Assumptions for future proofing for residential electric car

Merry Christmas

retirede

Senior Member
Location
Illinois
But either way how long it takes depends on what rate the charging equipment is capable of and/or limited to where it can be limited for whatever reasons.

I really can’t come up with a good reason to be able to throttle back the EVSE on the fly. The car will control the rate as required up to the what the EVSE allows.

Some have that feature, nonetheless.
 

kwired

Electron manager
Location
NE Nebraska
I really can’t come up with a good reason to be able to throttle back the EVSE on the fly. The car will control the rate as required up to the what the EVSE allows.

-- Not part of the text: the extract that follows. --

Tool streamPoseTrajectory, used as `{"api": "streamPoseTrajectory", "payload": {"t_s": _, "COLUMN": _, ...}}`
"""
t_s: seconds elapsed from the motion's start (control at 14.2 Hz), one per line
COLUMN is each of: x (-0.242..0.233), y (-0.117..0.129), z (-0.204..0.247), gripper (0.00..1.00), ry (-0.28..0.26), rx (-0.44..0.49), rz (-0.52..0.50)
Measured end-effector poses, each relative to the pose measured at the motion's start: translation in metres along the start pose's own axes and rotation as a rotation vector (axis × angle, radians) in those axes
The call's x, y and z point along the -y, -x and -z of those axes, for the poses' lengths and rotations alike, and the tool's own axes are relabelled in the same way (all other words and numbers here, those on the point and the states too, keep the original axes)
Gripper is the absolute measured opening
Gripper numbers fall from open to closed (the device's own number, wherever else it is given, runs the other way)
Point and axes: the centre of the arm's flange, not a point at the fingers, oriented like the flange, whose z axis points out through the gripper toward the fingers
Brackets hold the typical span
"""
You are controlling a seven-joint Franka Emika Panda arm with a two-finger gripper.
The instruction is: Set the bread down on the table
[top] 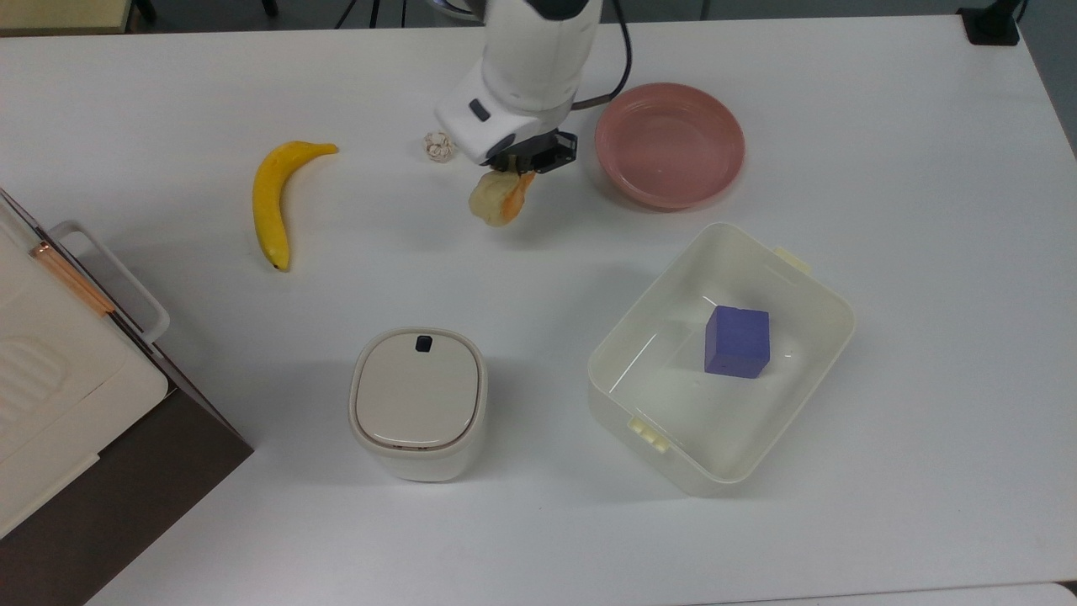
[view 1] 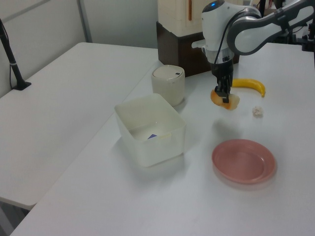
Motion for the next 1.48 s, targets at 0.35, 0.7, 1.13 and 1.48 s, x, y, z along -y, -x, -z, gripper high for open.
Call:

Some have that feature, nonetheless.
40/50 amp circuit @ 240 volts will obviously be able to deliver greater charging rate than 15/20 amp circuit @ 120 volts was main thing I had in mind, granted that may often be a different charging unit.

If the number of EV's does increase to the point we need to control the load on the grid, I can see it being possible to signal the unit to only charge at a certain rate during peak demand periods.
 

gadfly56

Senior Member
Location
New Jersey
Occupation
Professional Engineer, Fire & Life Safety
40/50 amp circuit @ 240 volts will obviously be able to deliver greater charging rate than 15/20 amp circuit @ 120 volts was main thing I had in mind, granted that may often be a different charging unit.

If the number of EV's does increase to the point we need to control the load on the grid, I can see it being possible to signal the unit to only charge at a certain rate during peak demand periods.
How about we just increase generation capacity, like we've been doing for the last 100 years? Of course, if you want reliable power, you'll have to ditch the whirlygigs and solar toys.
 

drcampbell

Senior Member
Location
The Motor City, Michigan USA
Occupation
Engineer
Sure, a grain of salt ...

salt-lick-stone-tied-fence-providing-livestock-sodium-chloride-extra-minerals-73912332.jpg
 

wwhitney

Senior Member
Location
Berkeley, CA
Occupation
Retired
Reality disagrees with you.
Certainly wind was curtailed during the Texas freeze. But wind is known to be an intermittent source, that was not unexpected. While fossil fuel plants are generally thought of as reliable sources. So what was most surprising was how unreliable the fossil fuel plants were during the Texas freeze.

Cheers, Wayne
 
Reality disagrees with you. Watch the blue line...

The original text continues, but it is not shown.